First human head transplant could be possible in just two years
ITALIAN DOCTOR SERGIO CANAVERO BELIEVES THE SURGERY WILL HELP PEOPLE WITH DEGENERATIVE MUSCLE DISEASES AND CANCER SUFFERERS.
Exceptional: Dr Canavero says numerous people have are interest in acquiring new bodies
It appears like the plot from a horror movie, but scientists believe a human head transplant could soon become a reality.
It appears like the plot from a horror movie, but scientists believe a human head transplant could soon become a reality.
Doctors will launch a project for a conference this summer, with the use of carrying out the first procedure the moment 2017.
The man leading your ambitious plan is German doctor Sergio Canavero in the Turin Advanced Neuromodulation Team.
Motivation: The first-ever head transplant within a monkey was carried out 40 rice
He believes head transplants could help people with degenerative lean muscle disease and cancer sufferers.
He believes head transplants could help people with degenerative lean muscle disease and cancer sufferers.
After first floating the idea in 2013, Dr Canavero now believes the major obstacles to the pioneering surgery have been recently overcome, the New Scientist accounts.
These include managing to generate the spinal cord fuse with a new head, and ensuring the body’s immune system does not necessarily reject it.

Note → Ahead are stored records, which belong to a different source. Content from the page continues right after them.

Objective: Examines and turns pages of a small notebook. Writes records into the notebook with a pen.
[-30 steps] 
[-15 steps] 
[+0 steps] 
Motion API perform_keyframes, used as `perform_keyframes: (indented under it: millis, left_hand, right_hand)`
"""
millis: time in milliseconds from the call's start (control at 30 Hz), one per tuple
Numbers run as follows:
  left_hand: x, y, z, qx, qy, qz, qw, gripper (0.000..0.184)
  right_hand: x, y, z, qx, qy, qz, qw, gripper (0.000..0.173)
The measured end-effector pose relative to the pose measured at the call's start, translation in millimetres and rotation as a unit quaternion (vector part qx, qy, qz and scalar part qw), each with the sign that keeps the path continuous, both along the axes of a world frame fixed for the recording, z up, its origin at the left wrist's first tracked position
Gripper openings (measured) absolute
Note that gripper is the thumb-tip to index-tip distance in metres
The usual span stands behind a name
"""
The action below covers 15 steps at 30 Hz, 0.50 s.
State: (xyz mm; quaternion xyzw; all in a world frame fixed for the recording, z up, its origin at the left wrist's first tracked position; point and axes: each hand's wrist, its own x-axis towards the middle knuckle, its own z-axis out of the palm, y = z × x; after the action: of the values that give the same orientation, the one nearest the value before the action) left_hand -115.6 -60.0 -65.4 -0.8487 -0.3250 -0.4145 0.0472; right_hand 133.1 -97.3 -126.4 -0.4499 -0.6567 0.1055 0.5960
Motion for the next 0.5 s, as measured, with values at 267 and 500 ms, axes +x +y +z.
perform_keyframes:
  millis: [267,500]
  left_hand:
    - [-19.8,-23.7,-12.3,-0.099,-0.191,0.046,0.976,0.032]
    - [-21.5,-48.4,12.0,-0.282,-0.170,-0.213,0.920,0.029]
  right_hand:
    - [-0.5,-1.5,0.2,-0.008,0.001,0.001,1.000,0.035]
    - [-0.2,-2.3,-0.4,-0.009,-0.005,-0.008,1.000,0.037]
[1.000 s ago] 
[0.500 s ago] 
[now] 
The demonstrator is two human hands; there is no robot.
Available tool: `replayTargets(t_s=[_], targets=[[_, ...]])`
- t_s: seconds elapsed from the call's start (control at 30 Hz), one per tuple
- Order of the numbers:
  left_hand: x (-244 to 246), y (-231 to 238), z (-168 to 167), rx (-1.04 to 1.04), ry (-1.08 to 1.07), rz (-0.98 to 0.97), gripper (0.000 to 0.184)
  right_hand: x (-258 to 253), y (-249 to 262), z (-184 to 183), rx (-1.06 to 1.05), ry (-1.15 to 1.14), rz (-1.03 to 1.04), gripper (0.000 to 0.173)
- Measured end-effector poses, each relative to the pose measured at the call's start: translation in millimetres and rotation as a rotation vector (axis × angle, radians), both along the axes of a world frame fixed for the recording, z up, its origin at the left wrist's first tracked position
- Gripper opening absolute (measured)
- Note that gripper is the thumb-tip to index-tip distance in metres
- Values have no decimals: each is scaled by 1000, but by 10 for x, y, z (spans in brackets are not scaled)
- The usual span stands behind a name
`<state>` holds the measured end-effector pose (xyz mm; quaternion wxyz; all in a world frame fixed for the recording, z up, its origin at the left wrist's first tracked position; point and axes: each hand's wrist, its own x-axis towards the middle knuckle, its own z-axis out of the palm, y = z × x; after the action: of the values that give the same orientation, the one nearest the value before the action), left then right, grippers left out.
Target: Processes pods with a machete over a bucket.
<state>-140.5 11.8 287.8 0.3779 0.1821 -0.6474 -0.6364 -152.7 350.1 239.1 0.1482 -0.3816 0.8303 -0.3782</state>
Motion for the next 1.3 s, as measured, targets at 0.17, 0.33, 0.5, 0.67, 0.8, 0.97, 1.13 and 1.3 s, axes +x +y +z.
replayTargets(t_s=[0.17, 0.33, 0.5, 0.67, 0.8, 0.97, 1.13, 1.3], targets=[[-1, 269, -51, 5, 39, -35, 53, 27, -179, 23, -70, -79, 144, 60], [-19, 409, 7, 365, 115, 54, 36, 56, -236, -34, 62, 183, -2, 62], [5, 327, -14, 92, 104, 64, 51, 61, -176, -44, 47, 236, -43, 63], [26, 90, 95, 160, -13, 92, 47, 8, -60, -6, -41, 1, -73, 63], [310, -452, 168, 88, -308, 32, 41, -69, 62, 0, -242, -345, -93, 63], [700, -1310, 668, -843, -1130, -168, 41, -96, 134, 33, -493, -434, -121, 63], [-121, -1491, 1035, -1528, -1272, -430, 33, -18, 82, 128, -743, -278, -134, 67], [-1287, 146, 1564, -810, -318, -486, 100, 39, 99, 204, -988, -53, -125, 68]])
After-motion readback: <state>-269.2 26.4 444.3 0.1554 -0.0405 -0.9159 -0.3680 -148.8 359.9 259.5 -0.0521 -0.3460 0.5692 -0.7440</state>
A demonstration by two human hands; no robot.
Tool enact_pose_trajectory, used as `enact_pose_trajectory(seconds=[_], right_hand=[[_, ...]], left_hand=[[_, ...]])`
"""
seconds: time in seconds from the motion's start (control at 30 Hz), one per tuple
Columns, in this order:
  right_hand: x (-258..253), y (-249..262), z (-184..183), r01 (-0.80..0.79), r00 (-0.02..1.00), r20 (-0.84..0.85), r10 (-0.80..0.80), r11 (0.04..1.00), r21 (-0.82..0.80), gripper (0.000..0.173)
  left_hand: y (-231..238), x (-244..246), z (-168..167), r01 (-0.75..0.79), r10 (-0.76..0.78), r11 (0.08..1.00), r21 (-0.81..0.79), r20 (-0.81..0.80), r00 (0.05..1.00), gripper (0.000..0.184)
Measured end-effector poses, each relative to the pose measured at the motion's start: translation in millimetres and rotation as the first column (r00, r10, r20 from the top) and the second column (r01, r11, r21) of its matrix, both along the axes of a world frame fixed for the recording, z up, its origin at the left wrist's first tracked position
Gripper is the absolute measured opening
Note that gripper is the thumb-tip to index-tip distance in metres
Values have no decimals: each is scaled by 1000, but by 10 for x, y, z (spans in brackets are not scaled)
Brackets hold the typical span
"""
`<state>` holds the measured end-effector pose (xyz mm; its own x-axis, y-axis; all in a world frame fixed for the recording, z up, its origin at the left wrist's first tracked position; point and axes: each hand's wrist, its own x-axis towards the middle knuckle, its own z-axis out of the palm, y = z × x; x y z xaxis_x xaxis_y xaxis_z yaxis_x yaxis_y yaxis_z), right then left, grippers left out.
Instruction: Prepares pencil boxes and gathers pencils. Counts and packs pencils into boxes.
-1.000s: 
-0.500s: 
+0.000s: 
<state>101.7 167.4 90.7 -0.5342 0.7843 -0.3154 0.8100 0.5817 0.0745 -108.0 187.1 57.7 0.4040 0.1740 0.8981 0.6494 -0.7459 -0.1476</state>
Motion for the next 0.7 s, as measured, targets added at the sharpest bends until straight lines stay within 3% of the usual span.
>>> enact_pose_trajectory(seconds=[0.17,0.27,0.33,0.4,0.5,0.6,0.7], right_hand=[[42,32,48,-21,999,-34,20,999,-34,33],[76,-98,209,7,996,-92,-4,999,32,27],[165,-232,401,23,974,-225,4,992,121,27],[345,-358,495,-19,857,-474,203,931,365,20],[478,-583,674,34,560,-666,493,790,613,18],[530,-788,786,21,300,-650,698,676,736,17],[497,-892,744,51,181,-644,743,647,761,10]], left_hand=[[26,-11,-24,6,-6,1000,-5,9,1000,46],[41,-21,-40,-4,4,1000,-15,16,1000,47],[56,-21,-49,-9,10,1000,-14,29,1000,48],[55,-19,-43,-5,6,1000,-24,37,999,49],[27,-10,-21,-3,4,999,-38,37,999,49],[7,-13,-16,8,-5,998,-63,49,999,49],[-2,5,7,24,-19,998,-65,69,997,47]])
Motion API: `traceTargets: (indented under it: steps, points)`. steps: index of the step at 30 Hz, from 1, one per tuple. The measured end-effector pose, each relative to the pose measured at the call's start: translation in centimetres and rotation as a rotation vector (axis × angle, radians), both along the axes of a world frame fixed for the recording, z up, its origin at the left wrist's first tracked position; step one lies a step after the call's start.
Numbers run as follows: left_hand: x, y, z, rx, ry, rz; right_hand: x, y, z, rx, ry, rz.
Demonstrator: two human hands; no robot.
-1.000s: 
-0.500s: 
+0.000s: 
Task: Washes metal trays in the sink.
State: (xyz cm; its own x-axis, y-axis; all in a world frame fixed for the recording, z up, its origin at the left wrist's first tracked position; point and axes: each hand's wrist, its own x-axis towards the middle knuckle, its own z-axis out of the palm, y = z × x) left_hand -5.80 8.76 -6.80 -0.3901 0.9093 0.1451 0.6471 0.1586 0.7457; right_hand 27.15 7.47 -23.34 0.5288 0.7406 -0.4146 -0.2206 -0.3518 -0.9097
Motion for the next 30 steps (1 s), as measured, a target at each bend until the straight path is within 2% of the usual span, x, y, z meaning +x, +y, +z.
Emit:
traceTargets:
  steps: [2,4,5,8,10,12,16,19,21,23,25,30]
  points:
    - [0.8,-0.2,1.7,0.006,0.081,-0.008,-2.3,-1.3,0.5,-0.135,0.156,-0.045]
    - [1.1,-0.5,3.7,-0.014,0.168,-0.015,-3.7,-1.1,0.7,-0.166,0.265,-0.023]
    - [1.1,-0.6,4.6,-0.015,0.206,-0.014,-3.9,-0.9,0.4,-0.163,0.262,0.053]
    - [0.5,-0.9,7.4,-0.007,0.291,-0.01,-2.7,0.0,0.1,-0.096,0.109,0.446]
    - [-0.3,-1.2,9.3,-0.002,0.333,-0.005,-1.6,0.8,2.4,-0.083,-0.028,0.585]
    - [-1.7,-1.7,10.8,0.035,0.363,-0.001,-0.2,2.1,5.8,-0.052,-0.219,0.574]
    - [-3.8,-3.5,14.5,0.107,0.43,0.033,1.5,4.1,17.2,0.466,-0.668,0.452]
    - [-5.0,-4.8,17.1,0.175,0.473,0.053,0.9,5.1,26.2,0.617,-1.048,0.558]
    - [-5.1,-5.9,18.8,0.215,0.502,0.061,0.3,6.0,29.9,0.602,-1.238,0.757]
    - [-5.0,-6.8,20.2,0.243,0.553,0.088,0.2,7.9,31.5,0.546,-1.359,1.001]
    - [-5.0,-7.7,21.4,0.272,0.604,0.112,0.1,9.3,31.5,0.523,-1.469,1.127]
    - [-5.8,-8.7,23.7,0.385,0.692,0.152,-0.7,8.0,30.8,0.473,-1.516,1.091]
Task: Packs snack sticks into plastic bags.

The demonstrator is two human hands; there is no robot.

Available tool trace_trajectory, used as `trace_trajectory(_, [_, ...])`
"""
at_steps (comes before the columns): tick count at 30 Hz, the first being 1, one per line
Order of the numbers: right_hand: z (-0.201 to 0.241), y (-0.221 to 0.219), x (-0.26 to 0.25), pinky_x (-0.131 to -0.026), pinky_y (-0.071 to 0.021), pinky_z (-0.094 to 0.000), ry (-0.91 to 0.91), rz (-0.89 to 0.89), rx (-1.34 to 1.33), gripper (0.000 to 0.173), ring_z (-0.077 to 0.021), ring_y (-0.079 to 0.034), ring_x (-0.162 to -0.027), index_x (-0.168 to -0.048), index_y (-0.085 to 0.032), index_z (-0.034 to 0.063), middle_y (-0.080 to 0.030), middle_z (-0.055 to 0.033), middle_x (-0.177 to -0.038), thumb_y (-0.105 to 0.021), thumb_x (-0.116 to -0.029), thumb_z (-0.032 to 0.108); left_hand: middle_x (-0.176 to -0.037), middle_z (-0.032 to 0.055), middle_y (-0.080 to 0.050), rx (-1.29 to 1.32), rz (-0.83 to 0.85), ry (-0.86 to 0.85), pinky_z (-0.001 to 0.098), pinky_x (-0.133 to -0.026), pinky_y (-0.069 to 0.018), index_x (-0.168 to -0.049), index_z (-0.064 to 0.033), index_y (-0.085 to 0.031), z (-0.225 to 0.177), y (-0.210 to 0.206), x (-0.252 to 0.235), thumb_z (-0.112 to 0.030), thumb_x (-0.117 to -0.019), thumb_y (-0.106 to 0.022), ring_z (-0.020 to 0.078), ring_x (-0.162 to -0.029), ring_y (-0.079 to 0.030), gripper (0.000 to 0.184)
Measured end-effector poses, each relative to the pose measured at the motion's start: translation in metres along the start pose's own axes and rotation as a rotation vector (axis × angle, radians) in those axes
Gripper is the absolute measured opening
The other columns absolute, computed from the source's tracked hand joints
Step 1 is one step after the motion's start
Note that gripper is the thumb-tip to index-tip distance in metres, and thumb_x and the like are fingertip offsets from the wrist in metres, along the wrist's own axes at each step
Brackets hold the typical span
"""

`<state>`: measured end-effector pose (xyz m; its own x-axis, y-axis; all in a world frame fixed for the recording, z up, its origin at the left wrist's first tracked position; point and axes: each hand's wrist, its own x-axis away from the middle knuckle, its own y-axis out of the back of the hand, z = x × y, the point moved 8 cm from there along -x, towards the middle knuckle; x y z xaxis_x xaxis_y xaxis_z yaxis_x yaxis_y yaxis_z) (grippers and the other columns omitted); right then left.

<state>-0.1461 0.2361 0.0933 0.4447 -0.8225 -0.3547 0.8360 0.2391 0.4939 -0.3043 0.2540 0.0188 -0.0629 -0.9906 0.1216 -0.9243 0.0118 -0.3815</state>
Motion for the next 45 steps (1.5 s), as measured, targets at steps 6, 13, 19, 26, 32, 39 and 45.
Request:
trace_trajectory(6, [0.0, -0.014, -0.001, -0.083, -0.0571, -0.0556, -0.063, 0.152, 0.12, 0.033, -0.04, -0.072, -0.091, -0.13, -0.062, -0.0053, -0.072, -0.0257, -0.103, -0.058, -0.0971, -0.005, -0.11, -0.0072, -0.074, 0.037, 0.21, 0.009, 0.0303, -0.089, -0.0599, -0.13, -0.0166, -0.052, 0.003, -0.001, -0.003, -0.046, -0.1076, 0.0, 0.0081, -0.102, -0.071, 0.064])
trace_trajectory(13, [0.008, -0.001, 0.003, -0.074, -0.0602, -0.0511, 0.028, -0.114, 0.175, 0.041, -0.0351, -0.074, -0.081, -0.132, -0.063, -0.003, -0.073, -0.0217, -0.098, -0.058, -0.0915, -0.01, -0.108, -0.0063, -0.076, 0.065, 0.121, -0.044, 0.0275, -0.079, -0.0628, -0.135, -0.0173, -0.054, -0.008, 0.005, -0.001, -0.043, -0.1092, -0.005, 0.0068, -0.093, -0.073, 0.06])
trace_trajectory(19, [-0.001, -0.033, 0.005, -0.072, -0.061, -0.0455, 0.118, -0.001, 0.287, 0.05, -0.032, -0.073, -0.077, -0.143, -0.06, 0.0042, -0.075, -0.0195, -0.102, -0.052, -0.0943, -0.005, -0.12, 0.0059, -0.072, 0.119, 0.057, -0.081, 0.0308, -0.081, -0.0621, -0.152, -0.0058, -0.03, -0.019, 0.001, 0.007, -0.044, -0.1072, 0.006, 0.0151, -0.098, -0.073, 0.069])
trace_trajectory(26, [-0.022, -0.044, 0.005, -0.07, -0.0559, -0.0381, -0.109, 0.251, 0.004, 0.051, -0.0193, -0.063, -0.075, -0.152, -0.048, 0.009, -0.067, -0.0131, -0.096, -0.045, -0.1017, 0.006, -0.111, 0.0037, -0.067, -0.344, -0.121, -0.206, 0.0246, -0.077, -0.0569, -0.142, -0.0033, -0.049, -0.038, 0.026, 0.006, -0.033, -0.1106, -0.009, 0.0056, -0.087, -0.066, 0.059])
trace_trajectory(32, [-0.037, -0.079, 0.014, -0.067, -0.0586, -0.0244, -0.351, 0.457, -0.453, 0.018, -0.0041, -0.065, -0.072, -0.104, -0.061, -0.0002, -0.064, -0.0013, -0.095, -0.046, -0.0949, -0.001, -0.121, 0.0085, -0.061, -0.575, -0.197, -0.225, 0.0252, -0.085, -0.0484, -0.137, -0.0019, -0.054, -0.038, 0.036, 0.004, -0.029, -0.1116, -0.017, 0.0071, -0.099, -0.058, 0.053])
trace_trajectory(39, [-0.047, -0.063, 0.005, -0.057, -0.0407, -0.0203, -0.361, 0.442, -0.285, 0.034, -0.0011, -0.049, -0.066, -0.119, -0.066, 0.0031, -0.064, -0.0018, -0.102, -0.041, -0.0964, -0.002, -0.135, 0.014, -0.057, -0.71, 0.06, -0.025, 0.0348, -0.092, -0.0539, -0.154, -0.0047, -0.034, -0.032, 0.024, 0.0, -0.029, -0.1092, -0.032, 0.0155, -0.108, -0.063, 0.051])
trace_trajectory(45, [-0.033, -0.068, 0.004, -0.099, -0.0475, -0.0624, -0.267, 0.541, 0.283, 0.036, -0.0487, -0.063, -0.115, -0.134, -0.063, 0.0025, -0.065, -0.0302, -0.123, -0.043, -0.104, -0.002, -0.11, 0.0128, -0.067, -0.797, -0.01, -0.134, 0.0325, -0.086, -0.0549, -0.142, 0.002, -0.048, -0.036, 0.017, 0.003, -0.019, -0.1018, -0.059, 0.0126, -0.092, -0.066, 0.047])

Dr Canavero plans in order to announce the project at the annual conference of the actual American Academy of Nerve and Orthopaedic Surgeons (AANOS) with Annapolis, Maryland, in August.
He published a paper with a theory on how he / she believes the operation might be carried out successfully that month.
Mind-boggling: The surgery would involve fusing the vertebrae to a new human body
It would involve cooling down the recipient’s head along with the donor body to prolong the time their cells can make it through without oxygen.
Tissue throughout the neck would then end up being dissected and major leading to tinnitus linked using tiny pipes.
The spinal cords would then be cleanly severed prior to recipient’s head is moved onto the donor human body.
The ends of the vertebrae would be fused while using chemical polyethylene glycol.
After that, the person would be put into a coma for around four weeks while these people heal.
Dr Canavero believes anybody would wake up while using the same voice, move and feel their face and learn how to walk within a year.
He says several men and women have already volunteered to have a new body.
Some critics have blasted Dr Canavero’s challenge ‘pure fantasy’.
But it truly is now more than 40 years considering that the first monkey head transplant as well as a similar operation on a new mouse was recently prosperous in China.